The counselor had talked to her about her relationships in her life, throwing out terms like "searching for validation" and "emotionally unavailable" and the ever-popular "self-destructive behavior." She wasn't sure that they were all completely true, but she couldn't dismiss them, either. She wondered if "masochist" should be added to the list.

She threatened to leave, he sent her a plant and made his beauty comment, and she was hooked again. Repeat that scenario a few times and throw in a confession she wasn't supposed to hear, and that was their 'relationship'. And it still meant more to her than any other she'd ever had, as one sided as it was.

That wasn't completely fair to Grissom. He cared. Not enough, but he cared. He came here today for her. Cared enough that, for once, he didn't let her dismiss him or get away with not completely answering a question. And he'd held her hand, and stayed until she'd stopped crying. At least had stopped crying the first time. After he'd left, she'd lost it again, thinking of more than just her parents.

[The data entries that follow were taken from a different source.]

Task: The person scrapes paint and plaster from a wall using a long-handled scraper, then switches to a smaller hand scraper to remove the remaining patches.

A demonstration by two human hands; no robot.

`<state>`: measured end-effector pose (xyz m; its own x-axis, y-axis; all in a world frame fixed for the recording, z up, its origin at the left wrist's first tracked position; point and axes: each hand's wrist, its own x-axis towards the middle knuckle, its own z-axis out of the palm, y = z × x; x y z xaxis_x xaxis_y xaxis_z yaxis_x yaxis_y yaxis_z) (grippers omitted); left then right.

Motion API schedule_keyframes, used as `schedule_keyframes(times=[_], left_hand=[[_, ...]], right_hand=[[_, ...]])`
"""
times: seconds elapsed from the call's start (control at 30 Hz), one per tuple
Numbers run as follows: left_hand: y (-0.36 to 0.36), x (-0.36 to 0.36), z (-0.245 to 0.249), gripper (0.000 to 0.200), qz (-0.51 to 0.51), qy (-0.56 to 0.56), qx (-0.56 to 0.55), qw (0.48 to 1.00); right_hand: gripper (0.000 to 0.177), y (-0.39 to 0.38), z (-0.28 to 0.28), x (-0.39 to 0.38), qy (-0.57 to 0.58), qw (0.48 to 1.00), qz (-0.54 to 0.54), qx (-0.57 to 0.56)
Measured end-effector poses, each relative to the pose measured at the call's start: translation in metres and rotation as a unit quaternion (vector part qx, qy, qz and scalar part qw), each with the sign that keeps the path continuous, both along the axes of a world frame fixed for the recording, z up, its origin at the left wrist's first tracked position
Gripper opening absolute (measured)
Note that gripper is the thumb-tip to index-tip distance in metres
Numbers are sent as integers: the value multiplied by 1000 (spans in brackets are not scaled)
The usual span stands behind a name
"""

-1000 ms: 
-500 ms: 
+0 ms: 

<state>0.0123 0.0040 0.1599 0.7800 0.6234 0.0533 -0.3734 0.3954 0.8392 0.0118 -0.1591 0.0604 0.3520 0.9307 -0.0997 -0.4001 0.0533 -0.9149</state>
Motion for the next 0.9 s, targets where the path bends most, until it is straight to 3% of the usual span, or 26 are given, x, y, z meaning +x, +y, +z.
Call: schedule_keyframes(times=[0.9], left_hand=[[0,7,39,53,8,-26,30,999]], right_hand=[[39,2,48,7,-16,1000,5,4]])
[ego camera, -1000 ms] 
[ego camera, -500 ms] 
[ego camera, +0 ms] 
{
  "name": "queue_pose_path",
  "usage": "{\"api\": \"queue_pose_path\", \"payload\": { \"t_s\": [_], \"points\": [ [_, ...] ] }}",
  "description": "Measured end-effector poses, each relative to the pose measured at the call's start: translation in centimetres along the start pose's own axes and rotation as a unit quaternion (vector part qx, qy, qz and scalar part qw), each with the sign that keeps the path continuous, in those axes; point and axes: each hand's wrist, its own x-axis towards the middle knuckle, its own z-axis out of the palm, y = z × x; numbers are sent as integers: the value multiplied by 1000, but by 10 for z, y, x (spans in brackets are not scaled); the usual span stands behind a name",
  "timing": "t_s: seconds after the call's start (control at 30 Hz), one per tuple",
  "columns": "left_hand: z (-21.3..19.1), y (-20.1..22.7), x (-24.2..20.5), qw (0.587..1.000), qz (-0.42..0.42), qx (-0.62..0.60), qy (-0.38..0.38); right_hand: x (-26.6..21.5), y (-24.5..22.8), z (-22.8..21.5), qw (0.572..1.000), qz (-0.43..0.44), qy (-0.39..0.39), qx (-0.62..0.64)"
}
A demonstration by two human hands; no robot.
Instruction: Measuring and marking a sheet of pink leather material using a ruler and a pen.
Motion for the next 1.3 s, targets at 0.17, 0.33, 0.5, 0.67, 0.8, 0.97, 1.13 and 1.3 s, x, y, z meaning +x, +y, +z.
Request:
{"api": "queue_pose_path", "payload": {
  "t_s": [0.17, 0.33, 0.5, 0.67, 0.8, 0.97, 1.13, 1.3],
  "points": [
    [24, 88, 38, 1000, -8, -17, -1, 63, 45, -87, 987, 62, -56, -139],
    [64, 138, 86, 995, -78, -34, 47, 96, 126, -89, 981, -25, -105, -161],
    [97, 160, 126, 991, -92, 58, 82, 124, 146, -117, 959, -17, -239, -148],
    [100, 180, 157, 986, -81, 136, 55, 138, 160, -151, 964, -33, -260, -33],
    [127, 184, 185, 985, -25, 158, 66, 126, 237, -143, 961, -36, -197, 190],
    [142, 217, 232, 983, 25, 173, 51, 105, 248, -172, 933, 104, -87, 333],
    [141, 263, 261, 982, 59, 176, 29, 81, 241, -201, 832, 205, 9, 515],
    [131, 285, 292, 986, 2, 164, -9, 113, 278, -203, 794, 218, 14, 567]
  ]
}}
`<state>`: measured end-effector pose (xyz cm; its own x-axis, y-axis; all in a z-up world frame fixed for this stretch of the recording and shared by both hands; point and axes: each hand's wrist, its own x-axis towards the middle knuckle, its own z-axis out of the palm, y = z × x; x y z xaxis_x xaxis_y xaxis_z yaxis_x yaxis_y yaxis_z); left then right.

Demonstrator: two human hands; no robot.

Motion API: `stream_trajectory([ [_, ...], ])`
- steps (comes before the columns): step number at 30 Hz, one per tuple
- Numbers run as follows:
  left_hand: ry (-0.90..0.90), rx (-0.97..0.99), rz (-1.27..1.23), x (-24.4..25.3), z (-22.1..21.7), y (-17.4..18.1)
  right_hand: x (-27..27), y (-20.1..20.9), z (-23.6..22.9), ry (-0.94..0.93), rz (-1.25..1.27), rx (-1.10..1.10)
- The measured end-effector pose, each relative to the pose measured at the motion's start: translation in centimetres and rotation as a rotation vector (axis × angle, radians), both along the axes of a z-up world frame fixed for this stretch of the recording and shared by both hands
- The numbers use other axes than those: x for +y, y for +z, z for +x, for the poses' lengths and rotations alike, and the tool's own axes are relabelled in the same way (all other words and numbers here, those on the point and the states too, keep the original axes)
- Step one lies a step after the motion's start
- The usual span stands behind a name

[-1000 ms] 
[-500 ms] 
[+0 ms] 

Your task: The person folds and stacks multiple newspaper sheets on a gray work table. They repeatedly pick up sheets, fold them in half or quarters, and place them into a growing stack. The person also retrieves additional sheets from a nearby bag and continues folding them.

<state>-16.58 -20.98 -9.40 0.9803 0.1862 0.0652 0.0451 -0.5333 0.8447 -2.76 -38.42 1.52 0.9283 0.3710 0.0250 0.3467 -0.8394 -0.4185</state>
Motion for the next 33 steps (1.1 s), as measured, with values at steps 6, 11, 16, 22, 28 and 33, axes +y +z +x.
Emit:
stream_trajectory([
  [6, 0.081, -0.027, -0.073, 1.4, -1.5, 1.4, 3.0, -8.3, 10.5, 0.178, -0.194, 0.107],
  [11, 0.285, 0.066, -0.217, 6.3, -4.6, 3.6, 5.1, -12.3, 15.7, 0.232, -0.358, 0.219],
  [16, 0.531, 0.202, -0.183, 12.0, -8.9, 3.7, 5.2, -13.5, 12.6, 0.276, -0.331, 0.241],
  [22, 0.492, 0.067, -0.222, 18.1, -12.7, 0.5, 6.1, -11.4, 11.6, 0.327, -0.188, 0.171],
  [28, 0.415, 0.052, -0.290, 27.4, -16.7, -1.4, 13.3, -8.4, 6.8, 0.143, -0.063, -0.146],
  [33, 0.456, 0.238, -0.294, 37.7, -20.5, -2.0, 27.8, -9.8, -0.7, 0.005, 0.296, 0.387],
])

After her DUI, enforced vacation, and subsequent counseling, she'd made the decision to move on. From him and this hold he had on her. It hadn't worked. For her to do that she probably should move out of Vegas, and she just couldn't. She'd started to believe that she really wanted to let go of him and the nameless thing they had together, but now… now she realized that she didn't. Whatever little glance, touch, word he gave her sustained her and she lived for that alone some days. And she hated him for it as much as she loved him.

What did it say about her that the only man she'd ever completely trusted treated her that way? That he loved her, but he loved his job more? That he cared, but not enough? Is that why she was drawn to him? He won't ever give in, so it's safe? He can't hurt her that way? No... it can't be… this tug of war had to be more painful than the end of a relationship. At least then she'd known she'd tried. No, that then they'd tried. She had been trying. He couldn't. Or wouldn't. Whatever the reason, he'd probably take it to the grave. He wasn't likely to give in. Not to her, anyway.

If she knew that it was completely one-sided, then she might be able to move on and away from him. But it wasn't. His admissions to Lurie had made that clear. As had his insistence today that she tell him why she had really overreacted with the suspect and Catherine. Somehow, she couldn't quite see Grissom being so insistent with anyone else at CSI, wanting to know why they were 'so angry.'

Is that why she couldn't move on? Because she knew that he really did care about her as more than just a colleague?

And yet, even though she knows he'll never do anything about any attraction or affection between them, she can't get over him. Masochist does fit after all.

Maybe she was sticking around in the hope that, one day, if he couldn't let himself care more for her she at least might find out what happened to him to make him think this is how he needed to live his life.

Who was she kidding? Even he probably doesn't know why he feels the need to hide and avoid living with the rest of the world. She wondered briefly what his reaction would be if she asked him that point blank. 'Why do you hide so much of yourself from the people who care about you?' She wouldn't, but she wanted to.

"God, Grissom," she muttered. "I just don't know how to let you go."